* PROBLEM TO SOLVE
What you return should be the entries, unchanged, without their pictures.

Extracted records

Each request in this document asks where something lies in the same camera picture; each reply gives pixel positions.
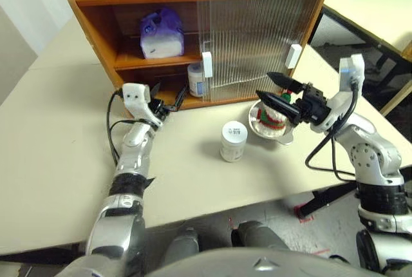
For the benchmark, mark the plain white jar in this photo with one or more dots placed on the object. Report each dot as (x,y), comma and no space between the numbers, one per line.
(234,141)

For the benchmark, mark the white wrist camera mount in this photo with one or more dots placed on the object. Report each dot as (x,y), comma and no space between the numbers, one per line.
(133,95)
(349,64)

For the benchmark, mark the black table leg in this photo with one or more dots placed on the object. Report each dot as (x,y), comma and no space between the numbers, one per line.
(322,199)

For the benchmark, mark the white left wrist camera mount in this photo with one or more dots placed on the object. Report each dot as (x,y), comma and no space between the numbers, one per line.
(133,95)

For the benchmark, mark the purple tissue pack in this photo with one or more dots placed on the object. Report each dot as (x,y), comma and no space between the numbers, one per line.
(161,42)

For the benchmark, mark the silver robot chest dome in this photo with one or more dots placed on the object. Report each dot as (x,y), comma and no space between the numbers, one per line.
(257,265)

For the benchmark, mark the white jar with coloured label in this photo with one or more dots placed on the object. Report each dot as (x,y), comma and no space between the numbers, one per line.
(194,80)

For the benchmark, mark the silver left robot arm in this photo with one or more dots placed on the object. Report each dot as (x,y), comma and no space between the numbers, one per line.
(132,154)

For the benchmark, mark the ribbed glass sliding door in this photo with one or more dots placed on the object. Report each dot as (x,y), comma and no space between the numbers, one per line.
(202,32)
(302,22)

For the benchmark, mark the grey rounded shape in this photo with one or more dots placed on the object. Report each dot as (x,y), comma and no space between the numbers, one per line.
(257,235)
(183,244)

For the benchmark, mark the white plush Santa toy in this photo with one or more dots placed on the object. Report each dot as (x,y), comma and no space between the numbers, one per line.
(270,122)

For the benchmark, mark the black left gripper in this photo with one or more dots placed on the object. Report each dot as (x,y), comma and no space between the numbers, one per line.
(161,108)

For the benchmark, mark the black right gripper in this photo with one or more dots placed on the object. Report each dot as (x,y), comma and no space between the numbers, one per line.
(313,103)

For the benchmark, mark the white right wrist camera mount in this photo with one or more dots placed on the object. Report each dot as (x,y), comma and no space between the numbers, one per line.
(349,64)

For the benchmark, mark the beige table with black frame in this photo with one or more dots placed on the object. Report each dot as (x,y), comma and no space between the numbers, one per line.
(370,9)

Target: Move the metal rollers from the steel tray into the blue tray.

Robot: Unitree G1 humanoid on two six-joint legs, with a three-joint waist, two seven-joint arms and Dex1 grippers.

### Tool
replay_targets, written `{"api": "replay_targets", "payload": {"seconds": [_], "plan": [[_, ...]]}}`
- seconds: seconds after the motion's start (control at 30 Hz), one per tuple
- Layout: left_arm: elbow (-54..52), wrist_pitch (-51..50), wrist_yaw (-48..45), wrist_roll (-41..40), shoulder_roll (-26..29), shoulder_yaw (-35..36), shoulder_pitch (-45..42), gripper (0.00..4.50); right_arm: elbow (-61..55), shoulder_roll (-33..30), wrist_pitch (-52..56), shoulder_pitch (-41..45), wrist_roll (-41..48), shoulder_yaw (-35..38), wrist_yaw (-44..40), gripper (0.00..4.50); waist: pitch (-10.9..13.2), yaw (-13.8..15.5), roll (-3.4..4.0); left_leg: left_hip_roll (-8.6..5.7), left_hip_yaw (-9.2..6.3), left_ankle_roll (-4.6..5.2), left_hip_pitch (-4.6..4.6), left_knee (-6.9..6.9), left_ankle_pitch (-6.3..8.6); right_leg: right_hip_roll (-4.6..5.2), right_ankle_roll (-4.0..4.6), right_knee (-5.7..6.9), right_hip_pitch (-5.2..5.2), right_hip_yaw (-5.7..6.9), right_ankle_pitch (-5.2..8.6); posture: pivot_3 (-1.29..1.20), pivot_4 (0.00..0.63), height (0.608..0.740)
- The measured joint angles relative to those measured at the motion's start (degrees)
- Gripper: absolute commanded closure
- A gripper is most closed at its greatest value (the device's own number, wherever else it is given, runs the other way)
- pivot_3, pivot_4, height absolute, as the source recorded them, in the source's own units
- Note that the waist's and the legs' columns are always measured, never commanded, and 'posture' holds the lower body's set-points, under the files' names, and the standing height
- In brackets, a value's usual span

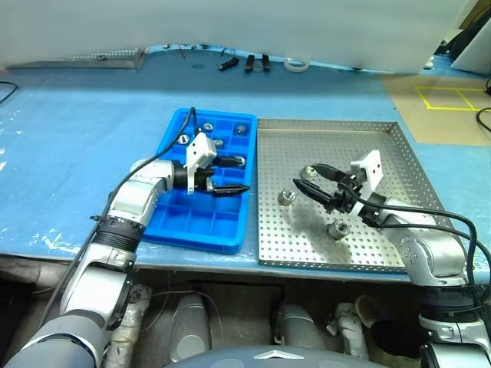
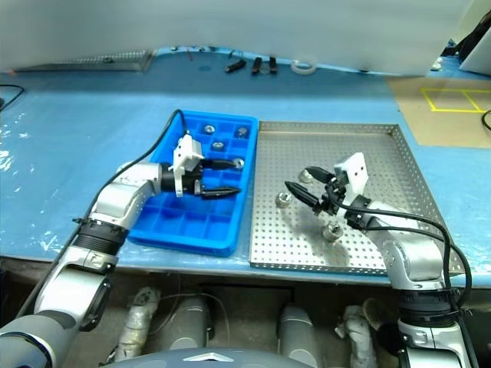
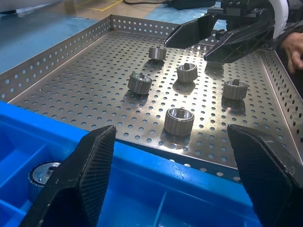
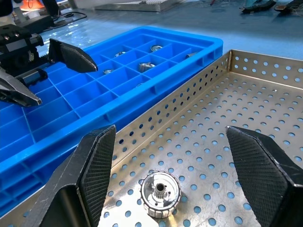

* RESPONSE TO THE TASK
Each request in this document asks where something lies in the same camera picture; each reply gives pixel positions.
For the benchmark, mark the plain white jar in this photo with one or more dots placed on the object. Report each dot as (x,y), comma and no space between the numbers, one per line.
(234,141)

For the benchmark, mark the white wrist camera mount in this photo with one or more dots placed on the object. Report each dot as (x,y), comma and no space between the numbers, one per line.
(133,95)
(349,64)

For the benchmark, mark the black table leg in this photo with one or more dots placed on the object. Report each dot as (x,y), comma and no space between the numbers, one per line.
(322,199)

For the benchmark, mark the white left wrist camera mount in this photo with one or more dots placed on the object. Report each dot as (x,y), comma and no space between the numbers, one per line.
(133,95)

For the benchmark, mark the purple tissue pack in this photo with one or more dots placed on the object. Report each dot as (x,y), comma and no space between the numbers, one per line.
(161,42)

For the benchmark, mark the silver robot chest dome in this photo with one or more dots placed on the object. Report each dot as (x,y), comma and no space between the numbers, one per line.
(257,265)

For the benchmark, mark the white jar with coloured label in this photo with one or more dots placed on the object. Report each dot as (x,y), comma and no space between the numbers, one per line.
(194,80)

For the benchmark, mark the silver left robot arm in this photo with one or more dots placed on the object. Report each dot as (x,y), comma and no space between the numbers, one per line.
(132,154)

For the benchmark, mark the ribbed glass sliding door in this photo with one or more dots placed on the object. Report each dot as (x,y), comma and no space between the numbers, one per line.
(202,32)
(302,22)

For the benchmark, mark the grey rounded shape in this photo with one or more dots placed on the object. Report each dot as (x,y), comma and no space between the numbers, one per line.
(257,235)
(183,244)

For the benchmark, mark the white plush Santa toy in this photo with one or more dots placed on the object. Report each dot as (x,y), comma and no space between the numbers, one per line.
(270,122)

For the benchmark, mark the black left gripper in this photo with one or more dots placed on the object. Report each dot as (x,y), comma and no space between the numbers, one per line.
(161,108)

For the benchmark, mark the black right gripper in this photo with one or more dots placed on the object. Report each dot as (x,y), comma and no space between the numbers, one per line.
(313,103)

For the benchmark, mark the white right wrist camera mount in this photo with one or more dots placed on the object. Report each dot as (x,y), comma and no space between the numbers, one per line.
(349,64)

For the benchmark, mark the beige table with black frame in this photo with one or more dots placed on the object. Report each dot as (x,y), comma and no space between the numbers, one per line.
(370,9)

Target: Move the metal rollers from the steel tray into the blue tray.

Robot: Unitree G1 humanoid on two six-joint legs, with a three-joint waist, two seven-joint arms and Dex1 grippers.

### Tool
replay_targets, written `{"api": "replay_targets", "payload": {"seconds": [_], "plan": [[_, ...]]}}`
- seconds: seconds after the motion's start (control at 30 Hz), one per tuple
- Layout: left_arm: elbow (-54..52), wrist_pitch (-51..50), wrist_yaw (-48..45), wrist_roll (-41..40), shoulder_roll (-26..29), shoulder_yaw (-35..36), shoulder_pitch (-45..42), gripper (0.00..4.50); right_arm: elbow (-61..55), shoulder_roll (-33..30), wrist_pitch (-52..56), shoulder_pitch (-41..45), wrist_roll (-41..48), shoulder_yaw (-35..38), wrist_yaw (-44..40), gripper (0.00..4.50); waist: pitch (-10.9..13.2), yaw (-13.8..15.5), roll (-3.4..4.0); left_leg: left_hip_roll (-8.6..5.7), left_hip_yaw (-9.2..6.3), left_ankle_roll (-4.6..5.2), left_hip_pitch (-4.6..4.6), left_knee (-6.9..6.9), left_ankle_pitch (-6.3..8.6); right_leg: right_hip_roll (-4.6..5.2), right_ankle_roll (-4.0..4.6), right_knee (-5.7..6.9), right_hip_pitch (-5.2..5.2), right_hip_yaw (-5.7..6.9), right_ankle_pitch (-5.2..8.6); posture: pivot_3 (-1.29..1.20), pivot_4 (0.00..0.63), height (0.608..0.740)
- The measured joint angles relative to those measured at the motion's start (degrees)
- Gripper: absolute commanded closure
- A gripper is most closed at its greatest value (the device's own number, wherever else it is given, runs the other way)
- pivot_3, pivot_4, height absolute, as the source recorded them, in the source's own units
- Note that the waist's and the legs' columns are always measured, never commanded, and 'posture' holds the lower body's set-points, under the files' names, and the standing height
- In brackets, a value's usual span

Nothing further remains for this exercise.